The recently-concluded Winter Olympics, with the rather magical combination of sports, achievement and nationalism all rolled into a two-week extravaganza, remind me of the importance of passion, energy and willpower in achieving our goals.  However, you don’t get there without real and fundamental talent.  Of course, The Olympics are a marketing machine in their own right.

The challenge for all of us in defining our business and marketing success is to connect these soft and hard elements into a cohesive picture and then develop the habits and discipline to stay the course as we grow.  As I’ve noted in previous postings, most of us find the behaviors necessary for marketing and sales success to be uncomfortable and unnatural so we either avoid doing what we should be doing, or try things for a while before reverting to our usual patterns.  We alas also are often suckers for sales reps who play their emotional sales and marketing secrets on us and get us to do what they want us to do, which may not always be in our best (business) interest.

I’ve seen plenty of situations where the best contractors, architects and engineers are not really the best marketers.  They are so good at their craft that they attract enough repeat and inbound referral business to succeed.   Then the economy turns rough and they need to think marketing.  They’ll sometimes grudgingly then go to work to drum up some business but the last thing they want is to be associated with “business development,” that rather fancy word for “sales.”

So they look to “marketing,” somehow getting people to call in, but advertising is expensive and never works as well as word-of-mouth (and I suspect, for some readers here, has never worked at all.)

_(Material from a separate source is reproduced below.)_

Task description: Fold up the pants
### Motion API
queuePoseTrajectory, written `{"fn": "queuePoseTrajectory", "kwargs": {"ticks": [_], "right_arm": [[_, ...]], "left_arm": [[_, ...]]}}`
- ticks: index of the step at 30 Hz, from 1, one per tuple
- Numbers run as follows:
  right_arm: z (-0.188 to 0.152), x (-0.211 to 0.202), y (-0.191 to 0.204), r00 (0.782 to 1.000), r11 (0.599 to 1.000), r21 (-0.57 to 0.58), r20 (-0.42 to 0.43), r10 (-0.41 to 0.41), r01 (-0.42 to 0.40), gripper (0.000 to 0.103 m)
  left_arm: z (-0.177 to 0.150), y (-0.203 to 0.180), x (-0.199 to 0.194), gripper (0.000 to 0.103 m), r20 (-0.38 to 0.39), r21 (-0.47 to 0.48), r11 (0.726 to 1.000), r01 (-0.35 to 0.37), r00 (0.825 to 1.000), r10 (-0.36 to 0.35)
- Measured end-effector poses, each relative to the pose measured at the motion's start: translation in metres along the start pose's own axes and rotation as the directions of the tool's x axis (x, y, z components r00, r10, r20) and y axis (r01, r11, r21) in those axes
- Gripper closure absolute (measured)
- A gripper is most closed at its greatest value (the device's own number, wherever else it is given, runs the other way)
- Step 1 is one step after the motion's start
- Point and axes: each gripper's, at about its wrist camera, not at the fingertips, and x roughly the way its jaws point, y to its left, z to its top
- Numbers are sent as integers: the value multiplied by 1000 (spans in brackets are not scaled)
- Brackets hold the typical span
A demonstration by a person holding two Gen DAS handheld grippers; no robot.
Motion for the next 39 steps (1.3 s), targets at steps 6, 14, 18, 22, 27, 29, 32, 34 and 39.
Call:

I’ve spent the past few years seeking a sustainable and practical way for non-marketers to succeed at marketing and have concluded that your best chance of success is to have fun with the process.  Do what you love doing and connect your passion with the real passions of your current and potential clients.  The challenge is (a) to determine your passions, (b) figure out who your clients/potential clients are and their passions and (c) find the match.